A novel form of black hole analog could be able to shed some light on an illusive radiation that the actual thing is supposed to release.
A group of scientists have detected the equivalent of what we refer to as Hawking radiation – particles created from disruptions in the quantum fluctuations induced by the black hole’s rupture in spacetime – using a chain of single-file atoms to imitate the event horizon of a black hole.
The general theory of relativity, which describes the behavior of gravity as a continuous field known as spacetime, and quantum mechanics, which describes the behavior of discrete particles using the mathematics of probability, could help resolve the tension between these two frameworks for describing the universe, they claim.
These two immiscible theories need to discover a method to coexist in order to have a unified theory of quantum gravity that can be used everywhere.
Black holes—possibly the strangest, most extreme things in the Universe—come into play in this scenario. Within a certain radius of the black hole’s center of mass, these enormous objects are so immensely dense that no velocity in the universe is fast enough to allow escape. anything except light speed.

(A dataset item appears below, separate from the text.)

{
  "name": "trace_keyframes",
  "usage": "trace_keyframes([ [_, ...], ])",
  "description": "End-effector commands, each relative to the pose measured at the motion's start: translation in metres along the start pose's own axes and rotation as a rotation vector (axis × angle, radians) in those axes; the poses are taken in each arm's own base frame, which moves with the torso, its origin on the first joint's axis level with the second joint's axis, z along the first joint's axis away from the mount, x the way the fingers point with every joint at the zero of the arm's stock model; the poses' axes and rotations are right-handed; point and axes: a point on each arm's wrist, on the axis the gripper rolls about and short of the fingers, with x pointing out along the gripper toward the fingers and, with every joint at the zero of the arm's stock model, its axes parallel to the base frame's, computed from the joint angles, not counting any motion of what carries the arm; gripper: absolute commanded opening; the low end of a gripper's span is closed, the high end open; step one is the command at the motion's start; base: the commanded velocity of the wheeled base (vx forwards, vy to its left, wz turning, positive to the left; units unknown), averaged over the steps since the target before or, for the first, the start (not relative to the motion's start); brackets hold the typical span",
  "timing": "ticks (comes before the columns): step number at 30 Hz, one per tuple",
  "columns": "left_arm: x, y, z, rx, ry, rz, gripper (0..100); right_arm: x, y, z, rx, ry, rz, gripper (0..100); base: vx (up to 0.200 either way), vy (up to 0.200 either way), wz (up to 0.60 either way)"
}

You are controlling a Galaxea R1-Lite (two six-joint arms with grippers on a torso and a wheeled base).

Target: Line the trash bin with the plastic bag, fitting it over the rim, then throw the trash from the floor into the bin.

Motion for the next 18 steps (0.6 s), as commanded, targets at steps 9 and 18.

The event horizon refers to the distance, which varies based on the black hole’s mass. Since nothing returns with crucial information about an object’s destiny after it has crossed its border, we can only speculate as to what occurs. However, Stephen Hawking postulated in 1974 that the event horizon’s disruption of quantum fluctuations results in a kind of radiation very similar to thermal radiation.
Even if it does, it is now too weak for us to detect. We may never be able to separate it from the hissing static of the universe. But by making black hole replicas in a lab, we can examine its characteristics.
Despite the fact that this has been done previously, a team lead by Lotte Mertens from the University of Amsterdam in the Netherlands has created something brand-new.
Electrons ‘hopped’ from one location to another along a one-dimensional chain of atoms. The scientists were able to make some qualities disappear by adjusting how easily this hopping could take place. This resulted in the formation of an event horizon that interfered with the electrons’ ability to behave like waves.
Only when a portion of the chain stretched beyond the event horizon did the impact of this fictitious event horizon result in a temperature increase that matched theoretical predictions of an analogous black hole system, the scientists said.
This might imply that Hawking radiation is produced as a result of the entanglement of particles that cross the event horizon.
Under simulations that started by simulating a type of spacetime regarded as being “flat,” the Hawking radiation was only thermal for a specific range of hop amplitudes. This shows that under some conditions and when there is a shift in the space-time warp caused by gravity, Hawking radiation may only be thermal.
The model provides a tool to explore the genesis of Hawking radiation in a setting unaffected by the chaotic dynamics of black hole creation, although it is unclear what this implies for quantum gravity. Additionally, the researchers noted that since it is so straightforward, it may be used in a variety of experimental setups.
The researchers argue that this “can create a venue for probing basic quantum-mechanical features alongside gravity and curved spacetimes in diverse condensed matter scenarios.”
Physical Review Research has published the study.